### The problem
Each line of the listing that holds "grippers" counts once; report how many there are, and nothing more.

○ ○ ○

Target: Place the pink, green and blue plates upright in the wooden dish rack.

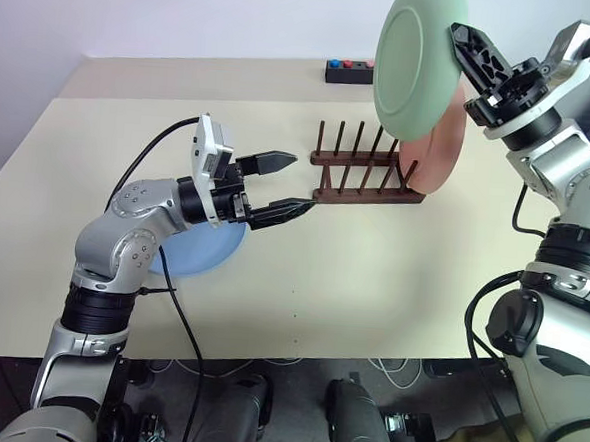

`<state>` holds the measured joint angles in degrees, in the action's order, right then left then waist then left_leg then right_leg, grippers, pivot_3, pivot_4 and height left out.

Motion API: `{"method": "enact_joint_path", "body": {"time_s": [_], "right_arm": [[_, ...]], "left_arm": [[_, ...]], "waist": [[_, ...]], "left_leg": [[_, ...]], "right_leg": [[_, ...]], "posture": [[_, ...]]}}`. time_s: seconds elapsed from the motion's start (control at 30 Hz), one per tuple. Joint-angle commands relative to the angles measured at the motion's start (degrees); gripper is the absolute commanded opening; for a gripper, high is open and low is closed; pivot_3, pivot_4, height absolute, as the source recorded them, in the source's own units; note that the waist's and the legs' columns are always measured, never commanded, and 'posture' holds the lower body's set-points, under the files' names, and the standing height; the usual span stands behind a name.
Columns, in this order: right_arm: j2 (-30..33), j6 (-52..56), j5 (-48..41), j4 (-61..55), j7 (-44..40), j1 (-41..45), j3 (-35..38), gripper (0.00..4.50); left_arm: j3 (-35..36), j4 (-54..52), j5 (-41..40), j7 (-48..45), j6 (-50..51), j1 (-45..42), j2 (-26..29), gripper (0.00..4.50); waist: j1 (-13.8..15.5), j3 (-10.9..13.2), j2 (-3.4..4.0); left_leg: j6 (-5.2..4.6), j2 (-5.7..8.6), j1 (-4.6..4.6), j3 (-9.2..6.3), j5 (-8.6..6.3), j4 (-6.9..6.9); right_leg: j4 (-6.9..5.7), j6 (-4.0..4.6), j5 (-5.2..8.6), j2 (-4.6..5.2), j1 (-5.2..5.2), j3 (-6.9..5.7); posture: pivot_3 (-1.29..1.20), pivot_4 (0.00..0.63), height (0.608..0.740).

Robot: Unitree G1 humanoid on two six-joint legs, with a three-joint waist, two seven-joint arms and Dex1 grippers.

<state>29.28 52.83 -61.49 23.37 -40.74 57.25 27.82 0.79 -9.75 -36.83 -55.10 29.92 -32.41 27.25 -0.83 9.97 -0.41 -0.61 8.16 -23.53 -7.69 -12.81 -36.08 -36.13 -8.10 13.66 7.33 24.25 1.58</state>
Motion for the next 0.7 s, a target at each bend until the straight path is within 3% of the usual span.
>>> {"method": "enact_joint_path", "body": {"time_s": [0.03,0.7], "right_arm": [[-0.8,-2.0,0.8,-2.1,-0.5,-0.8,-0.1,0.03],[-3.1,-4.0,3.6,-1.9,0.4,-5.1,-0.5,0.03]], "left_arm": [[1.0,-2.0,-0.6,-0.1,-0.2,-0.5,0.7,4.5],[1.1,-2.8,-0.9,0.2,0.3,-0.6,0.9,4.5]], "waist": [[0.0,0.0,0.0],[-0.1,0.0,0.0]], "left_leg": [[0.0,0.0,0.0,0.0,0.0,0.0],[0.0,0.0,0.0,-0.01,0.0,0.01]], "right_leg": [[0.0,0.0,0.0,0.0,0.0,0.0],[0.0,0.0,0.0,-0.01,0.01,0.0]], "posture": [[0.0,0.15,0.74],[0.0,0.15,0.74]]}}
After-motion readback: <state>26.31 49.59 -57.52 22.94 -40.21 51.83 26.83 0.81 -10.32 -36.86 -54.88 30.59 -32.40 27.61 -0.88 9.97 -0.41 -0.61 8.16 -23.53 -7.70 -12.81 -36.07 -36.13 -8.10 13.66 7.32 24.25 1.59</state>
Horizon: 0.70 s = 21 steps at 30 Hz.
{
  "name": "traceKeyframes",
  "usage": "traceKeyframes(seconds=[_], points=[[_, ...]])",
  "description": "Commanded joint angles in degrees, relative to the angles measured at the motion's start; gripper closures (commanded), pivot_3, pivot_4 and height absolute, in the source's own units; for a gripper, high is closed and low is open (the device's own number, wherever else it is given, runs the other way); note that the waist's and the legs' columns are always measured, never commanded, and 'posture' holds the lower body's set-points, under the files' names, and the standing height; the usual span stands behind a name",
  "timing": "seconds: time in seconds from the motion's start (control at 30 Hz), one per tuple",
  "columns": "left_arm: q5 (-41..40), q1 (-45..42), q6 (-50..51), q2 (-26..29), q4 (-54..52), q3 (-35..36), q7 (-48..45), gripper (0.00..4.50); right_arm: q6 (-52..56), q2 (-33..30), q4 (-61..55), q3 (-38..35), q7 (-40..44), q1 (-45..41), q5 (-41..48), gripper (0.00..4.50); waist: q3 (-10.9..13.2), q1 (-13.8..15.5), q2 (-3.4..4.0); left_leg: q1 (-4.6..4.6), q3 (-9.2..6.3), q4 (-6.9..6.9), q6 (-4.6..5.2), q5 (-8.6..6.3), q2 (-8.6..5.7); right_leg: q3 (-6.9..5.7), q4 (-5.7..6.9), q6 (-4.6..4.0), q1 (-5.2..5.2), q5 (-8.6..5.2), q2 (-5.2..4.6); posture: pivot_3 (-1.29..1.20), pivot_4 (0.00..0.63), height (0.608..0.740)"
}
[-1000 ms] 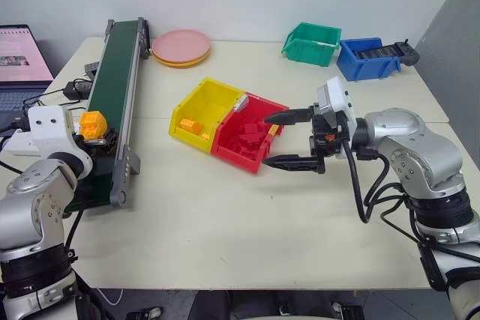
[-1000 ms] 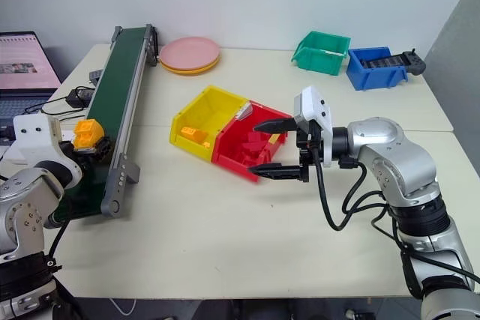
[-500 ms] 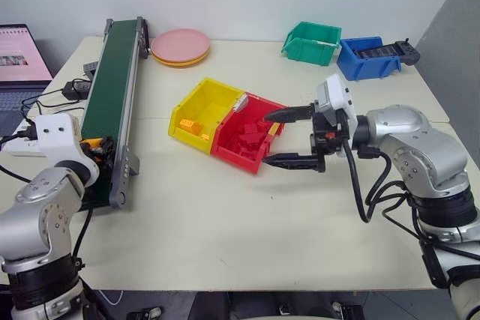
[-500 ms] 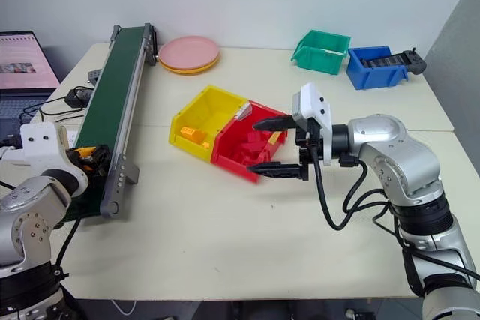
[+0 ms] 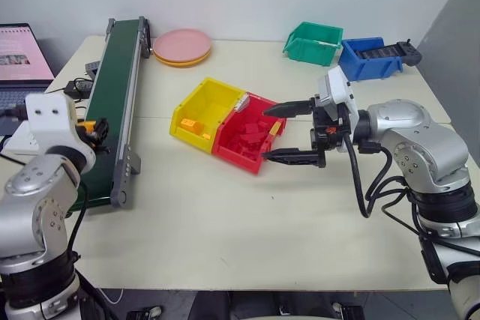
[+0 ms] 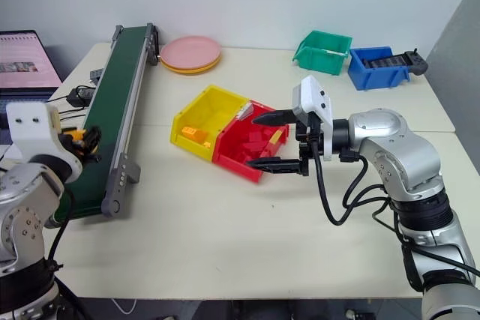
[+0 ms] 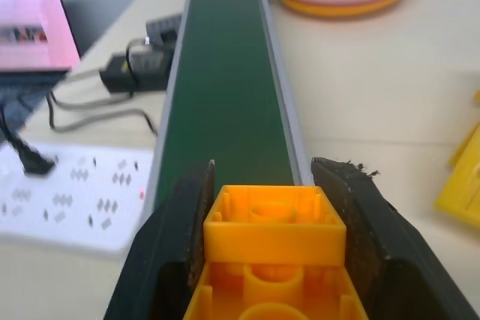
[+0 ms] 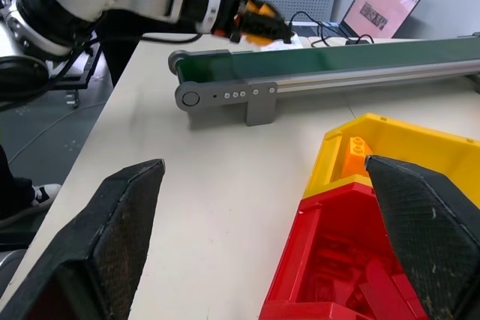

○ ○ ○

### Answer for this exercise
2